The harder question, and the one most readers actually need an answer to, is what increasing capability would mean outside the lab. The intuition that more capable AI produces more economic impact is not what the data shows. Anthropic’s Economic Index describes adoption as concentrated in a small set of specialised tasks, with knowledge workers capturing most of the early gains.

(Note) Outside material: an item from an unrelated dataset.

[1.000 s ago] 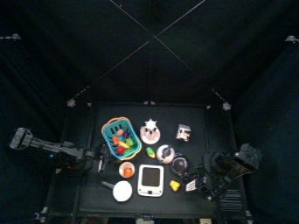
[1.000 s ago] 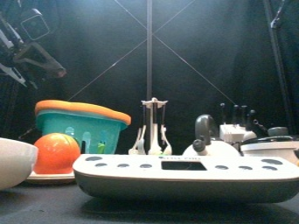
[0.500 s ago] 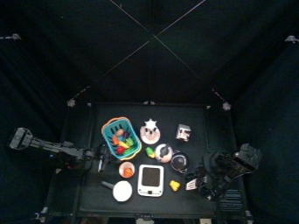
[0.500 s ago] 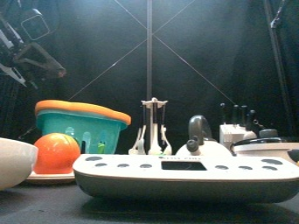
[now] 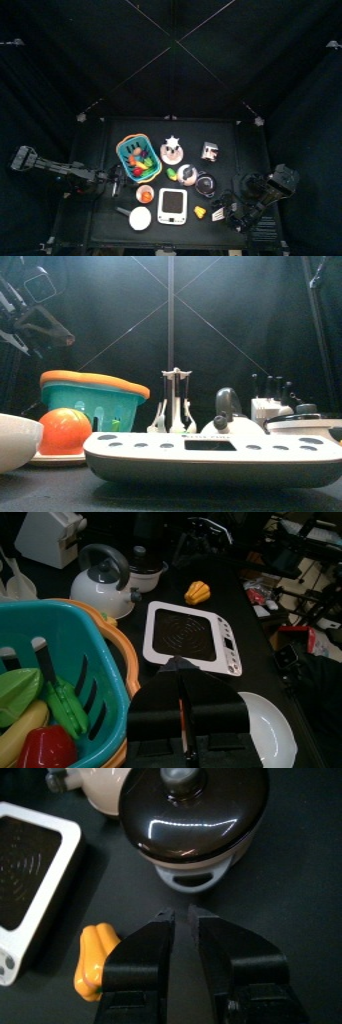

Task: Grab pot handle

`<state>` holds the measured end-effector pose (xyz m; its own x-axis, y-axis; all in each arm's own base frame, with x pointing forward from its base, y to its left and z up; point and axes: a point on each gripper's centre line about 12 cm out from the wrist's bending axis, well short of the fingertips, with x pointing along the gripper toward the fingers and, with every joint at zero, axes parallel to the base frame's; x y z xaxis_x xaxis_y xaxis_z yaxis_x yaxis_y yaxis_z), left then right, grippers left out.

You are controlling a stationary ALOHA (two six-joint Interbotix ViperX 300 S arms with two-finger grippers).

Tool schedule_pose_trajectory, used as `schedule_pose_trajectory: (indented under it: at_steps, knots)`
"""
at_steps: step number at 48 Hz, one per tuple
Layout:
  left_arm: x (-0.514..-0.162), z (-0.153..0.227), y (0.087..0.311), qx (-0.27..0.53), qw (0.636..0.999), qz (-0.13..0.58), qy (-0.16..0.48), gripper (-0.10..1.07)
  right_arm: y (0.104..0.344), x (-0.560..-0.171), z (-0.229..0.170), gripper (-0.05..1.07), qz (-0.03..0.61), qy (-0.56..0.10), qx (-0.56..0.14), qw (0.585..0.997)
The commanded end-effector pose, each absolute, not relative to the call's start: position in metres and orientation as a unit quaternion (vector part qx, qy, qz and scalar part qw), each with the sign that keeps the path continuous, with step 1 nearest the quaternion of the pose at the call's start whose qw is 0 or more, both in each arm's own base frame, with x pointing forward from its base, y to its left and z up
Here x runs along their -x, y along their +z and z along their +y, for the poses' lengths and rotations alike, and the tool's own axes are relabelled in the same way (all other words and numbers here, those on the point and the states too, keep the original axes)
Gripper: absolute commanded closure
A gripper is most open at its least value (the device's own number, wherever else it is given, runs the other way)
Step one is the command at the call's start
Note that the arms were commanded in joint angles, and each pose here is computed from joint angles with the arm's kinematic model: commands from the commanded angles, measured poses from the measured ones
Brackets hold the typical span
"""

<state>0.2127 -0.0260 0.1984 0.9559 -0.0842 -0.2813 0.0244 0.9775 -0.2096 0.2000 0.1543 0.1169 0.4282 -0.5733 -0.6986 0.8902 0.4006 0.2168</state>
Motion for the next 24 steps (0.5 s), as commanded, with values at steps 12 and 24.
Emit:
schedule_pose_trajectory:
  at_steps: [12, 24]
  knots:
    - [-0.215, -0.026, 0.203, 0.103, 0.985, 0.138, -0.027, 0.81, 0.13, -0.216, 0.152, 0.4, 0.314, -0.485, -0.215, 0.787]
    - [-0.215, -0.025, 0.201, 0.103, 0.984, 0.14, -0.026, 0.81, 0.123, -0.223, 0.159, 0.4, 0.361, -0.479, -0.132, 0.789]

The newly launched Anthropic Institute has placed economic diffusion at the centre of its research agenda, asking whether AI is following the pattern of earlier general purpose technologies where commercial adoption races ahead and social returns lag. Capability is not the binding constraint on economic impact. Adoption is.
Clark’s decomposition could also describe the process of business adoption. Map the business process. Gather the tacit and explicit knowledge that lives across documents, systems and people. Choose where the model fits. Integrate it into the workflow. Test it. Evaluate it against something the business cares about. Iterate. Compound the learning across teams. Knowing where AI genuinely adds value in a specific context is the inspiration step, and it remains human. Everything else is the same patient, repetitive, code-shaped slog that Prime Intellect’s agents are starting to handle in a lab. The 1% and 99% split holds in both settings. The work that has begun to compound inside the research loop is the same kind of work that sits, mostly undone, at the heart of every stalled enterprise AI project.
Takeaways: Recursive’s launch and Prime Intellect’s record are signals, but the more durable lesson is the decomposition that sits underneath both. It is probably fair to say that almost any piece of valuable work, in research or in a business, is 1% creative judgement and 99% repetitive digital and social labour. The teams making progress this year are the ones being honest about which is which, keeping humans firmly on the inspiration steps, and using AI hard on everything else. That is what Recursive is industrialising in the lab. It is also the move that turns stalled adoption projects into compounding ones, and the most likely route by which capability finally starts to translate into economic impact.